What is being asked
Restate all of the data below word for word.

Data block
####################
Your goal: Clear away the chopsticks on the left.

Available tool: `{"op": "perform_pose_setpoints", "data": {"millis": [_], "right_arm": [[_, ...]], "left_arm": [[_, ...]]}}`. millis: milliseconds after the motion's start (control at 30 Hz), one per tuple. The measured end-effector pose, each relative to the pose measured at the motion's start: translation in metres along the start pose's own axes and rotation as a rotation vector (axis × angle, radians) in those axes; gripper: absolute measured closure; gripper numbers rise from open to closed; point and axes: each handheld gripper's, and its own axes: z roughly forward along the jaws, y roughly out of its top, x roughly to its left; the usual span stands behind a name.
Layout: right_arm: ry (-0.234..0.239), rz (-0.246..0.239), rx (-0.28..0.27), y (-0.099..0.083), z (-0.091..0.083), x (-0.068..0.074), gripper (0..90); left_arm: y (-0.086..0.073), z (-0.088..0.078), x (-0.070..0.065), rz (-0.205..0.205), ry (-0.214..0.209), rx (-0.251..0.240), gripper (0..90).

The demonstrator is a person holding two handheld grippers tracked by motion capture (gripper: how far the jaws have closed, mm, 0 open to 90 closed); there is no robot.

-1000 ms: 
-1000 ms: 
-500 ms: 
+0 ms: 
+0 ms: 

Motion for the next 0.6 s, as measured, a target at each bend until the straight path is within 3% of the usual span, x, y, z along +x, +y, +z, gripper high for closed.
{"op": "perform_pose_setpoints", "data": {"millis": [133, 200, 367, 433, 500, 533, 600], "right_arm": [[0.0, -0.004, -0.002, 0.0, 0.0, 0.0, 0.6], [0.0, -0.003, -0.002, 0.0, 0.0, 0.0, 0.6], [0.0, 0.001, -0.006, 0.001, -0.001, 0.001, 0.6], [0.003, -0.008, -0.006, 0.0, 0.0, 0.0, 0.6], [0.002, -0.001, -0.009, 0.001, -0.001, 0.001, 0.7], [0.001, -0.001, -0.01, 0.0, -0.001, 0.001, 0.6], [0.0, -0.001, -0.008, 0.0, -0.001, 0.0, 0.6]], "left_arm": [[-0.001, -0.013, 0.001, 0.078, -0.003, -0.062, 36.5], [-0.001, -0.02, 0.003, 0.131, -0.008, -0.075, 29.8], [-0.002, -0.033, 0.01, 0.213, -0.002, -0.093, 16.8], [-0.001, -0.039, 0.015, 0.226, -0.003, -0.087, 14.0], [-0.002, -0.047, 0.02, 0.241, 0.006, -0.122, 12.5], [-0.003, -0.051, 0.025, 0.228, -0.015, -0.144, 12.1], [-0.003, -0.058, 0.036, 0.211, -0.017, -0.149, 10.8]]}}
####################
Exercise response
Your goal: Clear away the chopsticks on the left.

Available tool: `{"op": "perform_pose_setpoints", "data": {"millis": [_], "right_arm": [[_, ...]], "left_arm": [[_, ...]]}}`. millis: milliseconds after the motion's start (control at 30 Hz), one per tuple. The measured end-effector pose, each relative to the pose measured at the motion's start: translation in metres along the start pose's own axes and rotation as a rotation vector (axis × angle, radians) in those axes; gripper: absolute measured closure; gripper numbers rise from open to closed; point and axes: each handheld gripper's, and its own axes: z roughly forward along the jaws, y roughly out of its top, x roughly to its left; the usual span stands behind a name.
Layout: right_arm: ry (-0.234..0.239), rz (-0.246..0.239), rx (-0.28..0.27), y (-0.099..0.083), z (-0.091..0.083), x (-0.068..0.074), gripper (0..90); left_arm: y (-0.086..0.073), z (-0.088..0.078), x (-0.070..0.065), rz (-0.205..0.205), ry (-0.214..0.209), rx (-0.251..0.240), gripper (0..90).

The demonstrator is a person holding two handheld grippers tracked by motion capture (gripper: how far the jaws have closed, mm, 0 open to 90 closed); there is no robot.

-1000 ms: 
-1000 ms: 
-500 ms: 
+0 ms: 
+0 ms: 

Motion for the next 0.6 s, as measured, a target at each bend until the straight path is within 3% of the usual span, x, y, z along +x, +y, +z, gripper high for closed.
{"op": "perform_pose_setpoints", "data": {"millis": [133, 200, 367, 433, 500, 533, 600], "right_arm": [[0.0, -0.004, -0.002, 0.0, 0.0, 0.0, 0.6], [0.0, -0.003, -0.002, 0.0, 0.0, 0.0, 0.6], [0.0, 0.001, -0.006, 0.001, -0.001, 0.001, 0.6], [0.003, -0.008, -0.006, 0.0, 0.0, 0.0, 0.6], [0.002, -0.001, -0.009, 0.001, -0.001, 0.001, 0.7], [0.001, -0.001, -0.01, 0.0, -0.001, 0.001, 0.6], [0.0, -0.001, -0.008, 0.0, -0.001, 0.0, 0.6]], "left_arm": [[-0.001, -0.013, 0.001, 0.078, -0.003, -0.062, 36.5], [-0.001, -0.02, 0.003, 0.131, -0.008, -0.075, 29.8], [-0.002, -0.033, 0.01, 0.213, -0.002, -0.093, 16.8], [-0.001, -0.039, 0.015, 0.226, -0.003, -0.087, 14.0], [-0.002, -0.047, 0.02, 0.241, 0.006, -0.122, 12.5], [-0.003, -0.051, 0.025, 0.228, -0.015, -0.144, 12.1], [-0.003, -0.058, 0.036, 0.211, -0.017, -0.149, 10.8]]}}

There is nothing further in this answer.